About this task: Beginning with the first entry, print all the records exactly.

Raw data:
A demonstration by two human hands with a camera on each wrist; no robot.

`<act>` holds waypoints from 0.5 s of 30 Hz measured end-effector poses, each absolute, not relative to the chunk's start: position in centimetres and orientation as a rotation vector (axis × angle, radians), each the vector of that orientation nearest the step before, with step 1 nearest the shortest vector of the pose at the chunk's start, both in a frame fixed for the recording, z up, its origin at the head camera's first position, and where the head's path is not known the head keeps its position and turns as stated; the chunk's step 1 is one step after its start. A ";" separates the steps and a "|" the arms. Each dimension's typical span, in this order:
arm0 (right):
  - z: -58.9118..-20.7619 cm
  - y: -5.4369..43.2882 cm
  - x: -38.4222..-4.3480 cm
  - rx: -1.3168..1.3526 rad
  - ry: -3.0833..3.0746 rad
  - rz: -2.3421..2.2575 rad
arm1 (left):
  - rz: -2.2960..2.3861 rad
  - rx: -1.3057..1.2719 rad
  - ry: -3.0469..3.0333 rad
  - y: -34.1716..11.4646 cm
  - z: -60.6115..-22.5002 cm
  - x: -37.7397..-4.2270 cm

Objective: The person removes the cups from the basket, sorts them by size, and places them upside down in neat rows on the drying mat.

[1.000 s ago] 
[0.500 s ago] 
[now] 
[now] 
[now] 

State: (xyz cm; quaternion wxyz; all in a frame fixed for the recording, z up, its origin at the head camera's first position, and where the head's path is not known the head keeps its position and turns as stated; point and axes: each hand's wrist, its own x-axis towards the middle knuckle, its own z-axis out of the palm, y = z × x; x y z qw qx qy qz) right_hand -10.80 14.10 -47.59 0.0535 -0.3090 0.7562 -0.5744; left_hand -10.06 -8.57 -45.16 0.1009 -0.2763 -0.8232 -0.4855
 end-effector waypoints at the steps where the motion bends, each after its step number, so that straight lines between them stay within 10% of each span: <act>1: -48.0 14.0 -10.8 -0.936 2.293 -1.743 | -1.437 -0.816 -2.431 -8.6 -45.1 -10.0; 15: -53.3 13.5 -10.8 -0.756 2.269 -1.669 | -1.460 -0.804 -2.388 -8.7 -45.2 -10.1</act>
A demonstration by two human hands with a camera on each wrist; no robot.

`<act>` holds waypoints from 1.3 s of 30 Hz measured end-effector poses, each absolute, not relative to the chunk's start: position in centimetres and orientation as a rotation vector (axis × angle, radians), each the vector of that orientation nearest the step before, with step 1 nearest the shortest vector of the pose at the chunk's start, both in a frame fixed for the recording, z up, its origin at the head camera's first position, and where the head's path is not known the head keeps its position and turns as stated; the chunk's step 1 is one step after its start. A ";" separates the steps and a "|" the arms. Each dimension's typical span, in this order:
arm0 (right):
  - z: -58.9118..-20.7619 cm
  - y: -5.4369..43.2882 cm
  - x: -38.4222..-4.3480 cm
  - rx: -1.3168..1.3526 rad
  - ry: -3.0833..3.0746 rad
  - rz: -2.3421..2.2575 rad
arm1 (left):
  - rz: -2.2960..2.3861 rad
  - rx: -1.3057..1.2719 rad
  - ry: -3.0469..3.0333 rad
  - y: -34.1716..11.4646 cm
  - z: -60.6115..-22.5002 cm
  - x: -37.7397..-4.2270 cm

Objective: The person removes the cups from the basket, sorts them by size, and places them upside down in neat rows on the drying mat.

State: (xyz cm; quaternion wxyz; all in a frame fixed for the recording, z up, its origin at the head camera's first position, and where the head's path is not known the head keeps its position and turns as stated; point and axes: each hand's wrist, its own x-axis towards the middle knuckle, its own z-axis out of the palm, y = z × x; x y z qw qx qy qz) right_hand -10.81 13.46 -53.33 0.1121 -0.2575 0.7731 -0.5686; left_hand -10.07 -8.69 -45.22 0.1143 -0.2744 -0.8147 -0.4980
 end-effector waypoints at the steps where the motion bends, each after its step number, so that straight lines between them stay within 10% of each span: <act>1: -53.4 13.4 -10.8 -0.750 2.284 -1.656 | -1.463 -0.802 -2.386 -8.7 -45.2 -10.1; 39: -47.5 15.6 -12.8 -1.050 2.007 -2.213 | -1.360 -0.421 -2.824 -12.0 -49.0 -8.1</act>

Exercise result:
A demonstration by two human hands with a camera on each wrist; no robot.

`<act>` holds waypoints from 0.5 s of 30 Hz measured end-effector poses, each absolute, not relative to the chunk's start: position in centimetres and orientation as a rotation vector (axis × angle, radians), each the vector of that orientation nearest the step before, with step 1 nearest the shortest vector of the pose at the chunk's start, both in a frame fixed for the recording, z up, its origin at the head camera's first position, and where the head's path is not known the head keeps its position and turns as stated; the chunk's step 1 is one step after its start. A ";" separates the steps and a "|" the arms. Each dimension's typical span, in this order:
arm0 (right):
  - z: -58.9118..-20.7619 cm
  - y: -5.4369..43.2882 cm
  - x: -38.4222..-4.3480 cm
  - rx: -1.3168..1.3526 rad
  - ry: -3.0833..3.0746 rad
  - rz: -2.3421..2.2575 rad
arm1 (left):
  - rz: -2.2960..2.3861 rad
  - rx: -1.3057..1.2719 rad
  - ry: -3.0469..3.0333 rad
  - y: -34.1716..11.4646 cm
  - z: -60.6115..-22.5002 cm
  - x: -37.7397..-4.2270 cm

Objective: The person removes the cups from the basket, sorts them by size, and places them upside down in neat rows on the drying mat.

[1.000 s ago] 
[0.500 s ago] 
[now] 
[now] 
[now] 

State: (xyz cm; quaternion wxyz; all in a frame fixed for the recording, z up, its origin at the head camera's first position, and where the head's path is not known the head keeps its position and turns as stated; point and axes: each hand's wrist, its own x-axis towards the middle knuckle, its own z-axis out of the palm, y = z × x; x y z qw qx qy qz) right_hand -10.80 14.10 -47.59 0.0535 -0.3090 0.7562 -0.5744; left_hand -10.06 -8.57 -45.16 0.1009 -0.2763 -0.8232 -0.4855
 end-effector waypoints at the steps where the motion bends, each after its step number, so that straight lines between them stay within 10% of each span: <act>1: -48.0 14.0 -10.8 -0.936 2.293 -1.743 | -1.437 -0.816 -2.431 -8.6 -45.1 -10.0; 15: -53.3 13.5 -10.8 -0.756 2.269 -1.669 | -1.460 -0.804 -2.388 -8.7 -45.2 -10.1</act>
A demonstration by two human hands with a camera on each wrist; no robot.

`<act>` holds waypoints from 1.3 s of 30 Hz measured end-effector poses, each absolute, not relative to the chunk's start: position in centimetres and orientation as a rotation vector (axis × angle, radians), each the vector of that orientation nearest the step before, with step 1 nearest the shortest vector of the pose at the chunk's start, both in a frame fixed for the recording, z up, its origin at the head camera's first position, and where the head's path is not known the head keeps its position and turns as stated; the chunk's step 1 is one step after its start. A ";" separates the steps and a "|" the arms. Each dimension's typical span, in this order:
arm0 (right):
  - z: -58.9118..-20.7619 cm
  - y: -5.4369..43.2882 cm
  - x: -38.4222..-4.3480 cm
  - rx: -1.3168..1.3526 rad
  - ry: -3.0833..3.0746 rad
  - rz: -2.3421..2.2575 rad
arm1 (left):
  - rz: -2.2960..2.3861 rad
  - rx: -1.3057..1.2719 rad
  - ry: -3.0469..3.0333 rad
  - y: -34.1716..11.4646 cm
  - z: -60.6115..-22.5002 cm
  - x: -37.7397..-4.2270 cm

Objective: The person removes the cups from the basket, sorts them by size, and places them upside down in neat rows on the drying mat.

State: (xyz cm; quaternion wxyz; all in a frame fixed for the recording, z up, its origin at the head camera's first position, and where the head's path is not known the head keeps its position and turns as stated; point and axes: each hand's wrist, its own x-axis towards the middle knuckle, its own z-axis out of the palm, y = z × x; x y z qw qx qy qz) right_hand -10.81 13.46 -53.33 0.1121 -0.2575 0.7731 -0.5686; left_hand -10.07 -8.69 -45.22 0.1143 -0.2744 -0.8147 -0.4980
 end-effector waypoints at the steps where the motion bends, each after its step number, so that straight lines between them stay within 10% of each span: <act>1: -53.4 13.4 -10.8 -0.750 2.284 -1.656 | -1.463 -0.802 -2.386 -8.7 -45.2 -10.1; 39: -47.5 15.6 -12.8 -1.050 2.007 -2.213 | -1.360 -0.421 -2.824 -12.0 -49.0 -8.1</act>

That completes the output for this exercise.